Writing Princess Zee Comes to America has been problematic since it’s based on a real story. I struggled to create a plot that offered a conflict and a happy ending while maintaining an upbeat tone that was appropriate for kids ages 3 through 9.

The reason is that the real story is fairly dark for a children’s book. The pandemic caused my wife and me to be separated from our kids for several years. They lived in Jamaica with their Grandmother while we were in Florida.

The US immigration system essentially treats everyone as potential criminals. The requirement to demonstrate non-immigrant intent is considered so important that it’s literally written into U.S. law that there’s a presumption of intent to illegally immigrate. As such, people must prove with documentation that they have major ties to their home country such as owning a home or having a job.
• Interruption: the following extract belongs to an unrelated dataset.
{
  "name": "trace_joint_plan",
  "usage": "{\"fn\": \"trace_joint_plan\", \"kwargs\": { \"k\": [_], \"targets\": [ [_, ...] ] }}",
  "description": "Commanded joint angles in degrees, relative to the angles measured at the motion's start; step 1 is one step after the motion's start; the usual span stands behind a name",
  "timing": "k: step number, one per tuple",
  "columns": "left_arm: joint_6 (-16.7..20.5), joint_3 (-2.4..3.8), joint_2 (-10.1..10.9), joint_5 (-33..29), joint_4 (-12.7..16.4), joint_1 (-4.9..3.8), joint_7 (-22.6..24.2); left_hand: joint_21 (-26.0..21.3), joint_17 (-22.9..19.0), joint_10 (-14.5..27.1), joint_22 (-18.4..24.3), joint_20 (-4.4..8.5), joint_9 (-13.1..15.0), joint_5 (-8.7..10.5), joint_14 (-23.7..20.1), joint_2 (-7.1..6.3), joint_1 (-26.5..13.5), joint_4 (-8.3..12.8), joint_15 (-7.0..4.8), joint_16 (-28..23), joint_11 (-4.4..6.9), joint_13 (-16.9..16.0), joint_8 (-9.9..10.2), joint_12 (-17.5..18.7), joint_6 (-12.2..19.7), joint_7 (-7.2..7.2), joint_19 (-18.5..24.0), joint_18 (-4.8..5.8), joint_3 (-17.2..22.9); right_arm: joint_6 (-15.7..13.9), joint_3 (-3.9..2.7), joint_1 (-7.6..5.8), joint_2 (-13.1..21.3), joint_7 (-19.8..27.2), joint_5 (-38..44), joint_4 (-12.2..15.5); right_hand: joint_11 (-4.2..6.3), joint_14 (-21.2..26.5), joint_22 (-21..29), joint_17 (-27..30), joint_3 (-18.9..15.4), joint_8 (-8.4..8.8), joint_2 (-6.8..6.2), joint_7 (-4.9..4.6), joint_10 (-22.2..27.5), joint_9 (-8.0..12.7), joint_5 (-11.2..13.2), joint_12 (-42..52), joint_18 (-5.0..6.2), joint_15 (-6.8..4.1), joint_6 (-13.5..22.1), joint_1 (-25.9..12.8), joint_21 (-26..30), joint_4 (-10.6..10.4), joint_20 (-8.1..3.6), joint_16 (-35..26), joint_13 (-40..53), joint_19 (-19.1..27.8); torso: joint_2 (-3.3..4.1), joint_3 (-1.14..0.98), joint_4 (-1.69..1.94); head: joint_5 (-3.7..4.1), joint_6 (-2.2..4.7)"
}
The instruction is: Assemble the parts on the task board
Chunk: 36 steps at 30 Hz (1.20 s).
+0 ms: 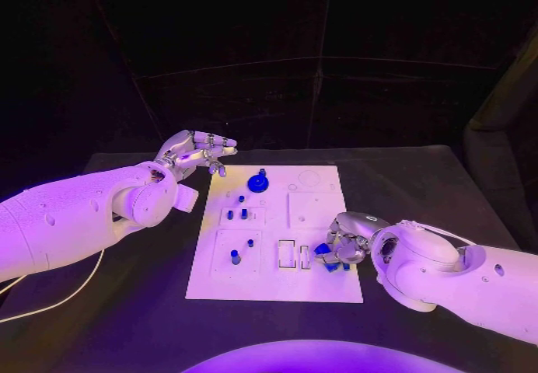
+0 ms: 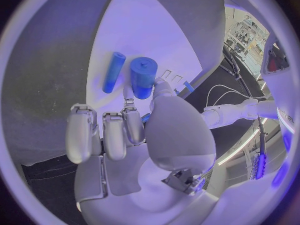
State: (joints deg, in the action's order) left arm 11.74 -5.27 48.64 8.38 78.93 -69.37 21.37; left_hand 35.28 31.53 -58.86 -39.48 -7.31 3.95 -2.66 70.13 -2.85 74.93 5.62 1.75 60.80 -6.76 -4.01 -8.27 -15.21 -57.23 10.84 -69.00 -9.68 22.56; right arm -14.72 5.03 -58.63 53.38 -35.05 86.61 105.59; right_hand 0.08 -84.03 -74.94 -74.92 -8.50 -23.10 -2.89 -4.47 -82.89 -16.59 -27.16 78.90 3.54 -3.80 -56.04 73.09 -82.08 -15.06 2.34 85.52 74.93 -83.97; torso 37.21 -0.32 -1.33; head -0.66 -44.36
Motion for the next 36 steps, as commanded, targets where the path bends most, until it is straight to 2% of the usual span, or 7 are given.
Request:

Children, of course, cannot provide this documentation, so our kids were not even allowed to visit for holidays like Christmas. We could visit them in Jamaica, but they were not allowed to visit the USA at all. Our intent was to follow the law and not jeopardize their immigration status, but it didn’t matter. The system unfairly keeps families separated for years at a time.

While many other families went through the same struggles, the major complication was that Grandmother became ill and was in horrible pain. My wife flew to Jamaica to help, but the Jamaican healthcare system could not help due to the strain on the system by COVID cases.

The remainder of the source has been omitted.